In 1966 the Comet was all new. It now shared a body and chassis with the Ford Fairlane making it a true intermediate with its 116 inch wheelbase. A GT option was offered for an additional $452 which included a 390 cubic-inch V8 with a four-barrel carburetor, dual exhausts, fiberglass hood with non-functional scoops and was capable of producing 335 horsepower. Power was sent to the rear wheels courtesy of a four-speed manual or automatic transmission. The front brakes were discs and a special handling package was offered to help with the extra power. The GT's were distinguished by their extra striping and badging.

For 1967 sales began to drop considerably partly to due with the introduction of the Mercury Cougar. The name of the Comet was only used on the 202. This trend continued in 1968 and 1969 where the Comet name was used on the low-line models.

There was no 1970 Comet but a year later the Comet re-appeared. It was available only as a coupe or a sedan.
By Daniel Vaughan | Jun 2006
In the beginning, the Comet was designed as an Edsel model and not officially a Mercury until 1962. The Comet was based on a stretched Ford Falcon from 1960 to 1964.
Produced by the Mercury division of the Ford Motor Company between 1960 and 1977, the Comet was classified as a compact or intermediate sized car.
With a longer wheelbase and a better grade interior trim detail, the Comet was a much more updated version of the Falcon. The Comet had very distinct outer body panels.

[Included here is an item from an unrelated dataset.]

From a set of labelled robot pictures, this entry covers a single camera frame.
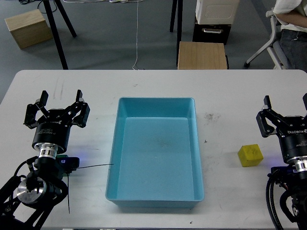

During the mid-1960's, Comets were available with Ford's highest performance muscle car engines of the day. About 50 models were produced, Comet Cyclones that were ultra-high performance lightweight vehicles that were equipped with a racing two carburetor 427 engine.
Developed at the same time as the Falcon, the Comet received a new grille design before its March 1960 introduction.
In design, the Comet was much like the Ford Falcon, except the Falcon came with a split grille.
After the release of the vehicle, the split grille was reformed into a model more in character with the Edsel models. Though the canted elliptical taillights, were used and carried the 'E' (Edsel) part number on them though the lenses differed in length and width.
The Comet was eclipsed by the new Mercury Montego before being relegated to low-line models.